Three handwriting experts have determined a key document in the reopened case of convicted murderer Joshua C. Kezer was indeed written and signed by former Scott City officer Bobby Wooten.
The document is at the center of an investigation that has called into question the conviction of Kezer, who was blamed for the 1992 murder of Angela Mischelle Lawless based on testimony of inmates who later recanted their stories.
The report has surfaced as a key issue in the wrongful conviction suit attorney Charlie Weiss filed on behalf of Kezer because it casts doubt on the credibility of a witness who placed Kezer near the crime scene and may not have been disclosed to the defense before trial.
The attorney general's office questioned the authenticity of Wooten's signature on the report after Wooten told their investigator he did not believe he'd signed the document.
The results of the handwriting analysis performed on the document were announced by state's attorney Michael Spillane at a case review Tuesday in Cole County Circuit Court, Weiss said.
Scott County Sheriff Rick Walter wasn't surprised. "We knew what we had, we knew we had an original document," Walter said.
Walter's investigator said he found the report in a box at the Scott County Sheriff's Department when he reopened the case in 2006. The report, he said, was clipped inside a notebook belonging to one of the deputies who worked on the original investigation.
Trial attorneys for Kezer said they had never seen the report, and that it could have affected the outcome of the case.

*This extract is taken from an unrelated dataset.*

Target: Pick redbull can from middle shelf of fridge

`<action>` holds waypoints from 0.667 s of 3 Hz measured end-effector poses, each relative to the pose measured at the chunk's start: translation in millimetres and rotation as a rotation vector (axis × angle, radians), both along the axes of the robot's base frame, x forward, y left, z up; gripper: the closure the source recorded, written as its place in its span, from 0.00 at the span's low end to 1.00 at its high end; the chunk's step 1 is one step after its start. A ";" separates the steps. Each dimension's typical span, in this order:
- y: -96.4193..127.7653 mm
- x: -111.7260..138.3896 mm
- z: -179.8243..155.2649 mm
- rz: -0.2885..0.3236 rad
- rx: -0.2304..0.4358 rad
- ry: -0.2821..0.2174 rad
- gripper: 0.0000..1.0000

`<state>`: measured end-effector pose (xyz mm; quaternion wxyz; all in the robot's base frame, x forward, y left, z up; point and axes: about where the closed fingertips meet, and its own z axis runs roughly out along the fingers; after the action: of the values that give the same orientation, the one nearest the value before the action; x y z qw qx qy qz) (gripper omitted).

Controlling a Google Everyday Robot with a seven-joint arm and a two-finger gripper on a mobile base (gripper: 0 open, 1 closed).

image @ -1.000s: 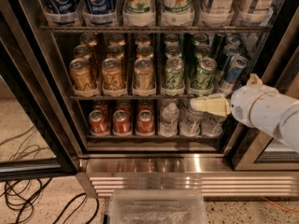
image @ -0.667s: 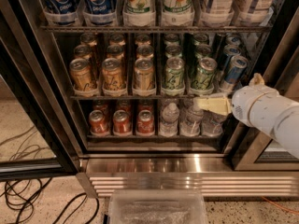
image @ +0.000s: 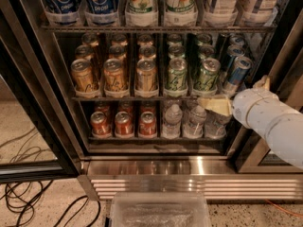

Wooten at first told Walter he remembered turning the report over to Scott County investigators and signed a statement for Weiss acknowledging it was his signature.
Cole County Circuit Judge Richard G. Callahan also agreed Tuesday to accept an amended motion requesting that bullets in the homicide case be compared with those in a New Madrid County capital murder case.
When the state argued that it hesitated to break the chain of custody in a death-penalty case by releasing the bullets to Scott County, the parties agreed that Walter could bring an expert to highway patrol headquarters to examine the bullets for comparison purposes.
A hearing still has not been set in the case, but Weiss said he's fairly confident they will get one.
Callahan asked both attorneys to meet at 1 p.m. Aug. 4 to discuss the case at length.